A sessão foi destinada à entrega do anteprojeto que revisa o Código Civil ao presidente do Congresso Nacional, Rodrigo Pacheco (PSD-MG). Em sua fala, Moraes comentava sobre a necessidade da atualização das normas previstas na legislação para que se tornem mais simples e, assim, surjam menos litígios e problemas sociais.
Nesse sentido, ele citou que há necessidade de regulamentação em diversas questões do direito de modo geral e aproveitou para citar sobre a as redes sociais.

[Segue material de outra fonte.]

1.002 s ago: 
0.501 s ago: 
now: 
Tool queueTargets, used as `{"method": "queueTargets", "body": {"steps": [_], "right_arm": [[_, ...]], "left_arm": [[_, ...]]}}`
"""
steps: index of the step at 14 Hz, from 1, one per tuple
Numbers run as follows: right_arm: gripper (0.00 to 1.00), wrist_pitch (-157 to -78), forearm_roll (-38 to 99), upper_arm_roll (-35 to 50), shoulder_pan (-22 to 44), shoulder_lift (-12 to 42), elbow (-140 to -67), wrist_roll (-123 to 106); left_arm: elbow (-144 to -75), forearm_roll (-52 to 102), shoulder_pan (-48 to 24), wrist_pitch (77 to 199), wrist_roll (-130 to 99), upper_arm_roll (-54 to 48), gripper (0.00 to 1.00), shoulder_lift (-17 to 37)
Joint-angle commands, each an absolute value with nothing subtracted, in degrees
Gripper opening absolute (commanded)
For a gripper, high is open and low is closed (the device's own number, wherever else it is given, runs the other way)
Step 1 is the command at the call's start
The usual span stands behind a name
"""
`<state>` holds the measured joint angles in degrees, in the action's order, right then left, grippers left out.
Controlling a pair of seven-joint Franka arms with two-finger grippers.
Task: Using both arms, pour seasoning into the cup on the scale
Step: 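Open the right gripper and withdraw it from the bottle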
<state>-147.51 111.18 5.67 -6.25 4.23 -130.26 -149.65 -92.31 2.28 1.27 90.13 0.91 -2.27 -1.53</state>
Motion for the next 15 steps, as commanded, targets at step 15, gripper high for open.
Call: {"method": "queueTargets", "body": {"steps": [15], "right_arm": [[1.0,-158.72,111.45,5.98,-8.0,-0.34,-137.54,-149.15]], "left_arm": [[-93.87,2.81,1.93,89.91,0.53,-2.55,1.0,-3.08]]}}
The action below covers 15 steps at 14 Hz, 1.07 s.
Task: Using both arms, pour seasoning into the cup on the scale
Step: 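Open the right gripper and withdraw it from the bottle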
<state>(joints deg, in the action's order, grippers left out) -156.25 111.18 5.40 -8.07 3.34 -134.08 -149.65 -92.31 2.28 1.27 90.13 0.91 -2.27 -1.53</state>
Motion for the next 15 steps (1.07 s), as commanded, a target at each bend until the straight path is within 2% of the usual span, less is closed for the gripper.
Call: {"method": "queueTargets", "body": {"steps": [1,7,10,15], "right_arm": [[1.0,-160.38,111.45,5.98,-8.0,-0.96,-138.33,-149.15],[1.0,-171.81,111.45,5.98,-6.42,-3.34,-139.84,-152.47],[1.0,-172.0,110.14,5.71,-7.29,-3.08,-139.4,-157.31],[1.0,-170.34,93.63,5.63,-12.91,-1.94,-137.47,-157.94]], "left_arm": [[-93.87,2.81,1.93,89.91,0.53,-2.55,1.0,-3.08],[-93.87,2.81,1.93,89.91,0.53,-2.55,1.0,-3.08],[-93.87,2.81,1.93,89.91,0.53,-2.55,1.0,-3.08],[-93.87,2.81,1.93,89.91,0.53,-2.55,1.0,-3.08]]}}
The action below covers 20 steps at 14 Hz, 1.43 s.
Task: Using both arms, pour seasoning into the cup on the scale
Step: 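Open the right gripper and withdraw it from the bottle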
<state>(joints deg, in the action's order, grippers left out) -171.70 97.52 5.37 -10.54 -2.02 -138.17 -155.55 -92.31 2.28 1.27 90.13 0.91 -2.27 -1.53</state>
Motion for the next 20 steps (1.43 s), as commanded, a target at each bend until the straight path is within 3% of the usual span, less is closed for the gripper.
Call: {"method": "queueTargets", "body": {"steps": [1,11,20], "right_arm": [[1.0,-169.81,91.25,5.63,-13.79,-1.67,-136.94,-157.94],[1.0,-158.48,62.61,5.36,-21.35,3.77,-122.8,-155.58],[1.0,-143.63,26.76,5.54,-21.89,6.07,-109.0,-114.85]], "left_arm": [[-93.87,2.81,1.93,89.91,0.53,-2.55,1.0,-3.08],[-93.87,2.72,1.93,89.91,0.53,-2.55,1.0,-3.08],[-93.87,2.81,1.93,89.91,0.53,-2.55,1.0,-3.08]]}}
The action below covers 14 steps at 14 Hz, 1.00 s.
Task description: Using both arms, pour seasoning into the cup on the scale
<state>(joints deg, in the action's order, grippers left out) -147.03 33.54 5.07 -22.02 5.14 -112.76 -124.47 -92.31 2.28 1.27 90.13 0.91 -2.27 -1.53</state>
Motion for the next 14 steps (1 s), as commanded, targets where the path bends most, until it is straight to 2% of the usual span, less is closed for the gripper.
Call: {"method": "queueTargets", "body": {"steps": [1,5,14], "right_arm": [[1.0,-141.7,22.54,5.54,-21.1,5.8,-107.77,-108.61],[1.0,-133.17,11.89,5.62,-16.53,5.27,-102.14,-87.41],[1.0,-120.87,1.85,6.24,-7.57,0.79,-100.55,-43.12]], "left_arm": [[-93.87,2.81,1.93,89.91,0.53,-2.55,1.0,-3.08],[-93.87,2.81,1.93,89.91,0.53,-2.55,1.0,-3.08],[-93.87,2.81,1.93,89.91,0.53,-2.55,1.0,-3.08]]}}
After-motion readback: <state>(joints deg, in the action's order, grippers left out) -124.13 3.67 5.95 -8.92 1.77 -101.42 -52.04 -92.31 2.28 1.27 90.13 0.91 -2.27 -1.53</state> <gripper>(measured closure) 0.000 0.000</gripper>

"Há a necessidade da regulamentação de novas modalidades contratuais que surgiram, a questão de costumes, novas relações familiares, questões do direito de família e sucessões, a tecnologia, a inteligência artificial, novas formas de responsabilidade civil. Isso é importantíssimo. (Pacheco) lembrou que na virada do século não existiam redes sociais. Nós éramos felizes e não sabíamos (risos). Há necessidade dessa regulamentação, do tratamento da responsabilidade, do tratamento de novas formas obrigacionais”, disse.
Em agosto do ano passado, Pacheco instituiu um grupo de trabalho formado por juristas para modernizar o Código Civil em vigor, que foi instituído em 2002. Durante oito meses, o grupo elaborou uma nova minuta com 2.046 artigos, e entregou nesta quarta-feira o texto ao Senado Federal. A comissão foi comandada pelo ministro Luis Felipe Salomão, do Superior Tribunal de Justiça (STJ).